I Toronto Raptors possono tranquillamente fare a meno di Kawhi Leonard per sbarazzarsi in casa di Chicago, ritornando a sorridere dopo tre sconfitte consecutive e godendosi una serata di totale relax. La difesa dei Bulls è friabile come sabbia, perforabile anche da attacchi molto meno attrezzati di quello dei Raptors: 27, 30, 32 e 33 punti segnati per quarto, con coach Nurse che si gode Fred VanVleet; uno dei cinque giocatori in doppia cifra. Dall’altra parte niente Zach LaVine, con Chicago che non riesce mai a essere realmente competitiva: per i Bulls la lotta si sta facendo sempre più spesso a ribasso.

Phoenix Suns-Oklahoma City Thunder 100-110

Anche senza Russell Westbrook gli Oklahoma City Thunder continuano a vincere, guidati dai 32 punti e 11 rimbalzi di Paul George a cui si aggiungono i 26 di Steven Adams; la decima vittoria di OKC nelle ultime 11 gare giocate e la sesta senza Westbrook a disposizione (assente per “ragioni personali”). Nonostante questo i Thunder sono rimasti in controllo della sfida per tutta la gara, avanti anche di 18 lunghezze contro un avversario che non va oltre i 23 punti di TJ Warren (sempre più spesso il miglior marcatore dei Suns), i 21 con nove rimbalzi di Deandre Ayton e i 16 con 12 assist di Devin Booker. Sotto canestro però i giovani di Phoenix sono andati sotto contro l’esperienza di Adams, decisivo anche nel parziale da 17-4 che ha aperto il secondo tempo e sopito tutte le speranze di rimonta dei Suns, nonostante i padroni di casa riescano a ritornare anche sul -6 grazie al tiro da tre punti. “Se non difendi sull’arco, rischi di farti male”, racconta coach Donovan. Questa volta è andata bene.
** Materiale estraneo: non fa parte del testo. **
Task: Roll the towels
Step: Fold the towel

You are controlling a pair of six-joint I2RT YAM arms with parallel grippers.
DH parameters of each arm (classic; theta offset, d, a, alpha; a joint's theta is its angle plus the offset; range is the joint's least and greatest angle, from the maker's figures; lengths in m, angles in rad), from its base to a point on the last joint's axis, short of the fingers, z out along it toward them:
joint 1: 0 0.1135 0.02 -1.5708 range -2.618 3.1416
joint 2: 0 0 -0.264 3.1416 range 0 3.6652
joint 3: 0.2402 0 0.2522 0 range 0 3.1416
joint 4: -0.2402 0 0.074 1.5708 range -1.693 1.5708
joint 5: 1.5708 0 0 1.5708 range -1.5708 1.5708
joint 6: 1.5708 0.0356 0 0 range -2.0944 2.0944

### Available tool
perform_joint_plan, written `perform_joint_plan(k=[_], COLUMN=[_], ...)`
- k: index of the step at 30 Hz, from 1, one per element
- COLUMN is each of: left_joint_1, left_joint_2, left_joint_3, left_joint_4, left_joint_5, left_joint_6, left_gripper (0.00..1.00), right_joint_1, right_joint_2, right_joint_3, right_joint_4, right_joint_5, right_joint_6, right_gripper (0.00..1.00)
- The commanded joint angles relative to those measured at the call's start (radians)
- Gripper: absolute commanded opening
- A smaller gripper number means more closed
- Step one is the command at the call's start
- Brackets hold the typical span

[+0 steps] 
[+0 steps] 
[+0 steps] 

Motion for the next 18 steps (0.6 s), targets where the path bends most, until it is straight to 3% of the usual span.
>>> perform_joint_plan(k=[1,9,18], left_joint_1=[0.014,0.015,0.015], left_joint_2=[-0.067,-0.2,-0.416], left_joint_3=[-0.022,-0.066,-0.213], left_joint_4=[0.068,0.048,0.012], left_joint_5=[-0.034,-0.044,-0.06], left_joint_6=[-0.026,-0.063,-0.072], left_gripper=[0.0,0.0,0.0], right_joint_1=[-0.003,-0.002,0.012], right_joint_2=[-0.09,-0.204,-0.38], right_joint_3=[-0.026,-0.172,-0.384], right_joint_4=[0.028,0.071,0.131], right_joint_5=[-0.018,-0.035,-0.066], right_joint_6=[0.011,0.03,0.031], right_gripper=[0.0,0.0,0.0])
Indiana Pacers-Atlanta Hawks 97-89

I Pacers regalano la vittoria n°100 sulla loro panchina a coach Nate McMillan piazzando un parziale di 11-0 nel terzo quarto che affonda definitivamente gli Atlanta Hawks, condannandoli alla settima sconfitta consecutiva. Indiana vince la seconda gara di un back-to-back (dopo il successo su Miami) senza poter contare ancora una volta sul proprio leader, Victor Oladipo: limitato da problemi al ginocchio e tenuto a soli 8 punti contro gli Heat, resta in campo solo 4 minuti contro gli Hawks, prima di dover abbandonare. Si fanno avanti però Bojan Bogdanovic, top scorer di serata a quota 22 con 3/5 da tre, e si fa vedere anche il rookie Aaron Holiday, che segna 9 dei suoi 12 punti (tutti nel secondo tempo) nel quarto quarto. I Pacers hanno 12 punti anche da Darren Collison e 11 a testa da Thaddeus Young e Tyreke Evans, mentre il migliore per Atlanta (ancora senza Taurean Prince) è Jeremy Lin dalla panchina a quota 16.